Kepadatan penduduk yang berlebihan biasanya berdampak pada semakin sempitnya lahan kosong yang tersedia, sehingga menyebabkan para pendatang yang awalnya menginginkan hidup layak, malah bernasib sebaliknya. Mereka bertempat tinggal dan beraktivitas di lokasi yang illegal, seperti bantaran sungai, pinggiran rel kereta api, dan sebagainya. Menyebabkan sulitnya lokasi-lokasi tersebut terjangkau oleh sarana dan prasana. Infrastruktur yang sering terjadi masalah adalah drainase dan sanitasi persampahan. Sebagai bukti di lingkungan Bulak Banteng.
Akibat dari tingginya kepadatan penduduk di wilayah tersebut, kualitas permukiman serta daya dukung lingkungan menurun. Hal ini dapat dilihat dengan menurunnya kualitas air sumur dan sumber air lainnya. Terbatasnya ketersediaan air bersih juga menyebabkan penduduk sekitar terpaksa menggunakan air sungai untuk kegiatan MCK atau membeli air bersih di pedagang air eceran.
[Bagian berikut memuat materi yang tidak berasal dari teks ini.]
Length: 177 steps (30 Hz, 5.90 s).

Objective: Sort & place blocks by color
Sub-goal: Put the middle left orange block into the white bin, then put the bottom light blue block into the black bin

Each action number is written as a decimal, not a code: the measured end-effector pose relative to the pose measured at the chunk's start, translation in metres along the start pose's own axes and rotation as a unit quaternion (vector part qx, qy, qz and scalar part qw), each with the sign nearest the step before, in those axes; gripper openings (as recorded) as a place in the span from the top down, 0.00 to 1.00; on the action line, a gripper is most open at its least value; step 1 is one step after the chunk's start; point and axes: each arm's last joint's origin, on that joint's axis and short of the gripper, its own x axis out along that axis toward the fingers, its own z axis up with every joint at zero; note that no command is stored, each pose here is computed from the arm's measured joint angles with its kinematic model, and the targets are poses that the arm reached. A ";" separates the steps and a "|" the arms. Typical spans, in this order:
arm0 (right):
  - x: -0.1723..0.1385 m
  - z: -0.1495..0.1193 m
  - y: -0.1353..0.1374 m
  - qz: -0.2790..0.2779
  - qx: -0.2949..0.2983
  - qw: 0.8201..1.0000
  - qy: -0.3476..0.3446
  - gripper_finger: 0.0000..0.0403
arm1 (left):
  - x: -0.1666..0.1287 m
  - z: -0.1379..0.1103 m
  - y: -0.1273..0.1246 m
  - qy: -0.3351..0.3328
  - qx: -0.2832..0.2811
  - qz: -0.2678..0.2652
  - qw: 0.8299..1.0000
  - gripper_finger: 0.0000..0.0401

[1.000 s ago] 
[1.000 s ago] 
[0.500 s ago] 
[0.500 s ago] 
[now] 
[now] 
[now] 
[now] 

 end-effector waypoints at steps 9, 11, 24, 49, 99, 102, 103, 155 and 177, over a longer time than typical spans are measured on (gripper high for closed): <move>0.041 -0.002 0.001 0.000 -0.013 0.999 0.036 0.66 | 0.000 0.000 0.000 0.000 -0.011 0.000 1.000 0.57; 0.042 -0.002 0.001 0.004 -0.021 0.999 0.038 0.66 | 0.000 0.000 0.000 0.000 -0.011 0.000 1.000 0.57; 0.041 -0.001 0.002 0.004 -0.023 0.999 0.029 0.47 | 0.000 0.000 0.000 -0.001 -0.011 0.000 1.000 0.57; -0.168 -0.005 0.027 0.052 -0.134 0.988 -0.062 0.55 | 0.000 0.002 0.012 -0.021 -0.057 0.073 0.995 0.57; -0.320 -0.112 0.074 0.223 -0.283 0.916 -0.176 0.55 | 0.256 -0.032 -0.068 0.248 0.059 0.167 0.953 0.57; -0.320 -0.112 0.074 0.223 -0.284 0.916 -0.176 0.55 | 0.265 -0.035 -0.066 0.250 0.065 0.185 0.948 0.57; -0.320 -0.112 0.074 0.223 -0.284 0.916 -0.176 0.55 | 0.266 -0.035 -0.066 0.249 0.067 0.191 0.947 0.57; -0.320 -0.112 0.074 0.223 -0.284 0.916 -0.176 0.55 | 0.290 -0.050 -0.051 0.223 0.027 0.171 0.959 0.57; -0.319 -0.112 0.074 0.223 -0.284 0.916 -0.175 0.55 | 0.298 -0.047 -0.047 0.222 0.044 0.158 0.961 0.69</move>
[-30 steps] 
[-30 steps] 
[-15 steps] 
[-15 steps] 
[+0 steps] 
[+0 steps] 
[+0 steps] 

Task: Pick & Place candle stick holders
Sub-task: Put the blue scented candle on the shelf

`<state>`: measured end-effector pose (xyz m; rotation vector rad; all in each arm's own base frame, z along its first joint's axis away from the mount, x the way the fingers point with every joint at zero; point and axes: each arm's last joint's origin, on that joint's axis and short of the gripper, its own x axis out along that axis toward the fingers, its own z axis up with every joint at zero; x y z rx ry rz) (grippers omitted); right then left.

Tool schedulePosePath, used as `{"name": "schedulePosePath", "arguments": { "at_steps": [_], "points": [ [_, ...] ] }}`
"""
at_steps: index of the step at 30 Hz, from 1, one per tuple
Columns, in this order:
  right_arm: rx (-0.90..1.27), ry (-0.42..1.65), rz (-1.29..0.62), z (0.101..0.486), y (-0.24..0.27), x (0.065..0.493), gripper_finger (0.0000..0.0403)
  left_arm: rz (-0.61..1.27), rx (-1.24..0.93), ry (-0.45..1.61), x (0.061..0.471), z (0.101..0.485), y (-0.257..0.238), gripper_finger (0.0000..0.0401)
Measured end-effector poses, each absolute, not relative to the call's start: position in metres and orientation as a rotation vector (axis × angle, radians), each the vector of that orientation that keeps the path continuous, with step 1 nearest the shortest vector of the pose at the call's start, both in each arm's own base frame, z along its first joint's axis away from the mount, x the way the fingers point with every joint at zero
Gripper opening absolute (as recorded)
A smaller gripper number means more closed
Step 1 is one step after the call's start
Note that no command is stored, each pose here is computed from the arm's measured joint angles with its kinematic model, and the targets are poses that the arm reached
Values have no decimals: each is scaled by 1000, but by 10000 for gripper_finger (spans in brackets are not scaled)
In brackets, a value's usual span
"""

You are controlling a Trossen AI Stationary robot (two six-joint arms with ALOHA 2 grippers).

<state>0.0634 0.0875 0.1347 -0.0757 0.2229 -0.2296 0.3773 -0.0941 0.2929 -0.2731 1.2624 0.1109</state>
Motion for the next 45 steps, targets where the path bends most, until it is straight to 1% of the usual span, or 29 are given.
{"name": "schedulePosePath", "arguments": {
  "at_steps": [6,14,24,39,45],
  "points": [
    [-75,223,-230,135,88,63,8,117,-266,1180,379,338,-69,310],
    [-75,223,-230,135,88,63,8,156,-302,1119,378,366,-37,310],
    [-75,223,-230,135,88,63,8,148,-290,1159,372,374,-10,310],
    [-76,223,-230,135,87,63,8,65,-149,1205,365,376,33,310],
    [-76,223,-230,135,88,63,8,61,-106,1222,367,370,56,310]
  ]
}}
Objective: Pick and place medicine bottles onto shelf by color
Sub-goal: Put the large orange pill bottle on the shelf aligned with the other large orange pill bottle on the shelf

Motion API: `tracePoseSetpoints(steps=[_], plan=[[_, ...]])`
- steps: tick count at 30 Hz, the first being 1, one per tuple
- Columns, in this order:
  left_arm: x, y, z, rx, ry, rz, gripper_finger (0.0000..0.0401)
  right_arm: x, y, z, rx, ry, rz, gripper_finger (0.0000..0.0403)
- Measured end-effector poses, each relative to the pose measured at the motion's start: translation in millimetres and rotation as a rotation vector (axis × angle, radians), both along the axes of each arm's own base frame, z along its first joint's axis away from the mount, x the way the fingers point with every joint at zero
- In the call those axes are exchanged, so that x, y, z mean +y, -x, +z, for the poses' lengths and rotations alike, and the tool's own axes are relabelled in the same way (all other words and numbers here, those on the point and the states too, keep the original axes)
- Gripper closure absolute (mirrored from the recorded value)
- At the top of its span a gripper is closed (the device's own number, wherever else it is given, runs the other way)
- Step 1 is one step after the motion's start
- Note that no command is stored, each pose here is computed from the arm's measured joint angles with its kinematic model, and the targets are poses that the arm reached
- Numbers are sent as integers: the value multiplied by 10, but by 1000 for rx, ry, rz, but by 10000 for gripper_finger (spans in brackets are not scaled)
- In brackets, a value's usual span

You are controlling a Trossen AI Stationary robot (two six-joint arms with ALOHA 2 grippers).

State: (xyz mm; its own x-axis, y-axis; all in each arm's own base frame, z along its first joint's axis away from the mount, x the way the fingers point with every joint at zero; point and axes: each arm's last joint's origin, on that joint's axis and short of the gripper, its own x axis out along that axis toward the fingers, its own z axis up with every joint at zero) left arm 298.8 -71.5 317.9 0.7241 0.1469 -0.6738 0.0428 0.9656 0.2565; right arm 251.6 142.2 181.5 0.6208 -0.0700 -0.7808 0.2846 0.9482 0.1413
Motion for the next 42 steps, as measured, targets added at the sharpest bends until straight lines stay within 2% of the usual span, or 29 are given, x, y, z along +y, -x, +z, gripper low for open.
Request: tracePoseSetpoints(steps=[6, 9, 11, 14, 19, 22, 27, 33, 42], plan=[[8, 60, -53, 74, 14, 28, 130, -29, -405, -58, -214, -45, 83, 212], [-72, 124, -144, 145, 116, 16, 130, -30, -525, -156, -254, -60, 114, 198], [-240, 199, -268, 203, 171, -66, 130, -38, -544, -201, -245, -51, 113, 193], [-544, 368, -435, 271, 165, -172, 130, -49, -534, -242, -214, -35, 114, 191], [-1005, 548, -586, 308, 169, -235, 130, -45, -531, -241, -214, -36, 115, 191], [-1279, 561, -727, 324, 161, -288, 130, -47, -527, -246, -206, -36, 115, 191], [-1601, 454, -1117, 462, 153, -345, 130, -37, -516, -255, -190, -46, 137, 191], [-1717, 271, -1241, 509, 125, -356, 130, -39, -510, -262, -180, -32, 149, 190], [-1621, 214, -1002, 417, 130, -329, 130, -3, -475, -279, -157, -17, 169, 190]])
Selain itu banyaknya jumlah penduduk di wilayah tersebut mengakibatkan seringnya terjadi kemacetan, terutama saat jam kerja berlangsung.
Para imigran sendiri berpindah ke Surabaya untuk memperbaiki taraf hidup yang lebih baik. Namun, tak jarang juga para imigran yang berpindah ke Surabaya taraf hidupnya menjadi lebih buruk. Karena dengan adanya bukti bahwa beberapa dari mereka masih tinggal di tempat tinggal yang illegal dan juga semakin menambah jumlah pengangguran yang ada di Kota Surabaya.
Namun saat ini, Pemerintah Kota (Pemkot) Surabaya melalui Dinas Kependudukan dan Pencatatan Sipil, akan mengetatkan pemberian izin bagi warga luar kota yang ingin tinggal atau pindah datang ke Surabaya. Kepala Dinas Kependudukan dan Pencatatan Sipil (Dispendukcapil) Kota Surabaya, M Suharto Wardoyo mengatakan, setiap penduduk yang datang ke Surabaya setelah ada surat keterangan pindah dari daerah asal, kemudian meminta surat keterangan jaminan tempat tinggal dari RT/RW lalu ke kelurahan.
Di kelurahan, petugas akan memverifikasi tempat tinggalnya, termasuk pekerjaan yang bersangkutan, kecuali bila ada keterangan formal pekerjaan dari perusahaan.
"Intinya, di Surabaya betul-betul sudah ada jaminan tempat tinggal yang layak dan juga sudah ada pekerjaan layak. Jangan sampai di Surabaya tidak ada pekerjaan," tutur Suharto, Jumat, 8 September 2017.